Photography by Eldon Linschoten

The first home owned by President and Sister Kimball still stands on Central Avenue in Safford, Arizona, with shade provided by a palm tree they planted and cultivated.

A debonair young man in 1933 backed by an early 1920s roadster.

Gila Academy, from which President Kimball was graduated in 1914. This structure is now the administration building of the Eastern Arizona College.

Spencer W. Kimball, the missionary, in St. Louis.

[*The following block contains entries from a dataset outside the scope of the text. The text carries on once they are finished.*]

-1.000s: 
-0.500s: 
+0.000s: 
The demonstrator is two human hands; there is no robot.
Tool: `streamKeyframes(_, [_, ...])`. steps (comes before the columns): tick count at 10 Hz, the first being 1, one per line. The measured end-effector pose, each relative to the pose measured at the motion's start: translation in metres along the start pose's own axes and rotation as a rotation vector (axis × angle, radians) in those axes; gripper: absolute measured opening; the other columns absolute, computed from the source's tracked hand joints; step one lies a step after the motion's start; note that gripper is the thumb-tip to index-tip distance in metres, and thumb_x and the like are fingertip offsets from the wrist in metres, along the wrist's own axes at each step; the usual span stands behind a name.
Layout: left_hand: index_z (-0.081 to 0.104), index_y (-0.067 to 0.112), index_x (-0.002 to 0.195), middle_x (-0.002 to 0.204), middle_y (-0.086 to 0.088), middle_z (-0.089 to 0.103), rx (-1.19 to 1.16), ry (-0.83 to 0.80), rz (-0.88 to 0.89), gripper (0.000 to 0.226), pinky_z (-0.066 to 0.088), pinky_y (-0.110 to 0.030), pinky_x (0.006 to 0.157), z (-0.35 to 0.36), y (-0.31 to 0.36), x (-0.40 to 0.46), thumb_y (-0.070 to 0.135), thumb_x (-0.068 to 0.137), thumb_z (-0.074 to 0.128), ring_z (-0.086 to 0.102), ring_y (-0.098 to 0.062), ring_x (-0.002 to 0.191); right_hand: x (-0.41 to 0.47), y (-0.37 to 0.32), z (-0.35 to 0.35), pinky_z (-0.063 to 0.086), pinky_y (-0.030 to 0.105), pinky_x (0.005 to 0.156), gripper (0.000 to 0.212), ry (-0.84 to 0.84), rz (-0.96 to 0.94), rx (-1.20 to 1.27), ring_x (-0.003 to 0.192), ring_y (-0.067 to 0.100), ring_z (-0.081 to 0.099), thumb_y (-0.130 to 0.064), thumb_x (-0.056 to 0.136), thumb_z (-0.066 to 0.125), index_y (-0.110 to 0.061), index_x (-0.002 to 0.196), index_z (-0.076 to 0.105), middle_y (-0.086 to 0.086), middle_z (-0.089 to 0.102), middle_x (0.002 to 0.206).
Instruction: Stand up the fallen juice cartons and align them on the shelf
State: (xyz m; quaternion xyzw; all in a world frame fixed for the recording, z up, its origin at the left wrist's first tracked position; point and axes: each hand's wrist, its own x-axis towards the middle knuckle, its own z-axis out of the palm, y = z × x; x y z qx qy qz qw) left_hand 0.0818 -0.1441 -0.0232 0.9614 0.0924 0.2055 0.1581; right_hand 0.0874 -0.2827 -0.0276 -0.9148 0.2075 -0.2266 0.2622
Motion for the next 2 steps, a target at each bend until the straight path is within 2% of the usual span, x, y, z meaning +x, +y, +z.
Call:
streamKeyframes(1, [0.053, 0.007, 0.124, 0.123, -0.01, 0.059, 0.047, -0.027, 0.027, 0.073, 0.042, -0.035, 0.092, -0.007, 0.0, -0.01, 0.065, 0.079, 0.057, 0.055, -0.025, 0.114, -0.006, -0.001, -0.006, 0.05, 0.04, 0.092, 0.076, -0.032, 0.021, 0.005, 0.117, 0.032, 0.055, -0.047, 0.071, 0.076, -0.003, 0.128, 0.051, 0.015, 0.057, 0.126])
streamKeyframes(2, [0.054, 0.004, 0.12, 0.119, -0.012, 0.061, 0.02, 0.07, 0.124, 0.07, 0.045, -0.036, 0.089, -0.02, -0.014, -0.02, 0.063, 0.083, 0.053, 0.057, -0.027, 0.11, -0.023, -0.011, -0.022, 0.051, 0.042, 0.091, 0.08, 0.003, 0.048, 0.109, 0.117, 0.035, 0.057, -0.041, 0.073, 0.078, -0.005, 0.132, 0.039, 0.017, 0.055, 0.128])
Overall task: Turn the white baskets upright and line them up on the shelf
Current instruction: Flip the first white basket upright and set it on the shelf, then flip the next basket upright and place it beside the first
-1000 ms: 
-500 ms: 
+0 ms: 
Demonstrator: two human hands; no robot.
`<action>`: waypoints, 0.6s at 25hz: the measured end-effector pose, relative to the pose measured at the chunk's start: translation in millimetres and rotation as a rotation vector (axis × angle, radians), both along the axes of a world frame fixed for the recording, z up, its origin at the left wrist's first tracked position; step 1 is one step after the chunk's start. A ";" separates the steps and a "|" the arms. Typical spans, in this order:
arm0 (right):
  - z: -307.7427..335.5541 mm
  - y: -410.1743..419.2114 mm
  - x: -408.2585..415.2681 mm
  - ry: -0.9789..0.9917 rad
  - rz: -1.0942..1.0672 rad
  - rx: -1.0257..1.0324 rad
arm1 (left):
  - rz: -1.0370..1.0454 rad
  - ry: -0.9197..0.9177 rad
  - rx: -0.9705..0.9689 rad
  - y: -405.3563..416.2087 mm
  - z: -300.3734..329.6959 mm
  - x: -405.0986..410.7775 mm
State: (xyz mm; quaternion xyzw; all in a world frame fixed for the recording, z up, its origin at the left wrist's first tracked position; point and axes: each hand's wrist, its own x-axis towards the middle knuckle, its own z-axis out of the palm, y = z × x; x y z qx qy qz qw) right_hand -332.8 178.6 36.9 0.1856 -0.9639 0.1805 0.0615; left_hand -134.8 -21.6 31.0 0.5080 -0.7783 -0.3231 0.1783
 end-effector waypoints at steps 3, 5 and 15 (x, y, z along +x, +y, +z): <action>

With his love for singing, Brother Kimball was a member of a quartet known as the “Conquistadores.” He is seen here kneeling at right in this 1934 group photograph.

From the family album, this 1942 photograph of President and Sister Kimball with three of their children, Andrew, Olive Beth, and Edward.

This was the home in Safford that President and Sister Kimball left behind when they moved to Salt Lake City at the time of his call to the Council of the Twelve.

This is the way the Thatcher Chapel looked when it counted a young boy by the name of Spencer W. Kimball as part of the congregation.

As president of the Council of the Twelve, President Kimball traveled to Seoul, where he organized the first stake in Korea.

President and Sister Kimball in Washington, D.C.

Family home evening activity for the Kimballs may include brain-teasing word puzzles.